Robert Emil Eichhorn (9 October 1863 – 26 July 1925) was a German politician, journalist and Chief of the Berlin Police during the 1918–1919 German Revolution.

Eichhorn was born in Röhrsdorf near Chemnitz in October 1863 and became apprenticed as a glass worker in 1878, becoming active in the Social Democratic Party of Germany (SPD). He became a full-time official in 1893 and was the head of its press office from 1908–17, when he left with others to form the USPD where he played a similar role. Eichorn worked for the post-revolutionary Russian Telegraph Agency in Berlin.

On 9 November 1918 he led the occupation of police headquarters in Berlin, the infantry guarding the building surrendering their weapons without a struggle. Inside the building Eichhorn took over the office of police chief and 600 political prisoners were set free. Amongst his deputies was Revolutionary Stewards activist Anton Grylewicz.

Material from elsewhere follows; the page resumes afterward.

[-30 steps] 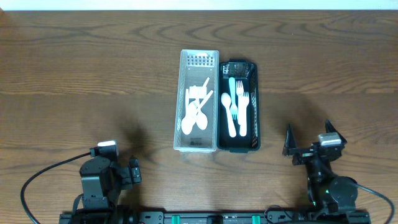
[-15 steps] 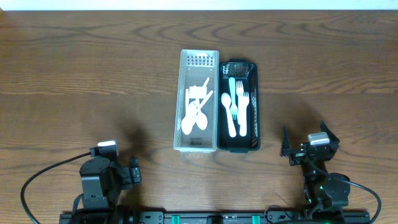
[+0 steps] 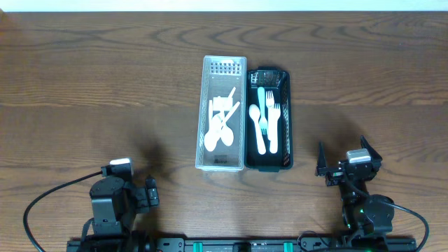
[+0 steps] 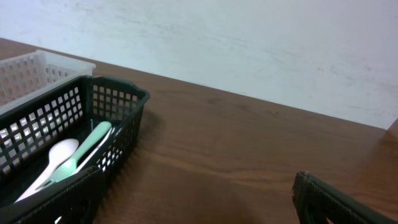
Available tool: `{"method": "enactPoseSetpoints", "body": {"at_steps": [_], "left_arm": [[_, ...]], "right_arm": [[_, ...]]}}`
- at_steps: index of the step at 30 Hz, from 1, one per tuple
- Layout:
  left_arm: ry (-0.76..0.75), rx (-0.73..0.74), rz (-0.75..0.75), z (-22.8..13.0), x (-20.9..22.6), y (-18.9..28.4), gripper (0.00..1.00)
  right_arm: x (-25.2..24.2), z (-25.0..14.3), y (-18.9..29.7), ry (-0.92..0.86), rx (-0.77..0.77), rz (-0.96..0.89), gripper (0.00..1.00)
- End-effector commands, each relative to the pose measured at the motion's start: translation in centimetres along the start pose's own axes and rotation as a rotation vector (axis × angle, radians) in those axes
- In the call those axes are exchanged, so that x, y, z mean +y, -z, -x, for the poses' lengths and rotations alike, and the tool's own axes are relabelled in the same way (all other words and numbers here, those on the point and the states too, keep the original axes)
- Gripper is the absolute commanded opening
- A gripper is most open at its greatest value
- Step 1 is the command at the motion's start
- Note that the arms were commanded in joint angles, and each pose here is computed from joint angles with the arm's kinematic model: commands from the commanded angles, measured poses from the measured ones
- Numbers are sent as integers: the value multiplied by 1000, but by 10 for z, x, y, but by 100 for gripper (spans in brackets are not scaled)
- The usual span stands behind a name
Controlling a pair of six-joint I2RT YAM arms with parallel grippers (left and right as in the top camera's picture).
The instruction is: Pack container
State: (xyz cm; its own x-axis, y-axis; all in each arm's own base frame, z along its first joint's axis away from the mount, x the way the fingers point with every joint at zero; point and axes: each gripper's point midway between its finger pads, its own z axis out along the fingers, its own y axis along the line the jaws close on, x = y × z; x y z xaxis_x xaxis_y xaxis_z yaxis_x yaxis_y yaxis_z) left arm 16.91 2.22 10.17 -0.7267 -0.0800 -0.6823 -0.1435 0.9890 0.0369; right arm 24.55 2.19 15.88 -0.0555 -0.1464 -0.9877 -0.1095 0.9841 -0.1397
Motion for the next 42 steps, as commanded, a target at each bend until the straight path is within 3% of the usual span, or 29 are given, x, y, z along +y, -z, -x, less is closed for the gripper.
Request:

The attempt to dismiss Eichhorn by the Prussian cabinet on 4 January 1919 and to replace him with the SPD politician Eugen Ernst provoked mass opposition and a general strike, with Eichhorn declaring the following day in front of a mass demonstration of 200,000, "I got my job from the Revolution, and I shall give it up only to the Revolution." The attempt to remove Eichhorn had been preceded by slander in Vorwärts accusing him of having received Russian gold, possessing stolen foodstuffs and illegally bought arms. On 6 January both the Central Committee of the councils and the Berlin executive approved the decision to remove Eichhorn, however earlier that day supporters of Eichhorn had occupied several building including the Vorwärts office which was the precursor to the Spartacist uprising.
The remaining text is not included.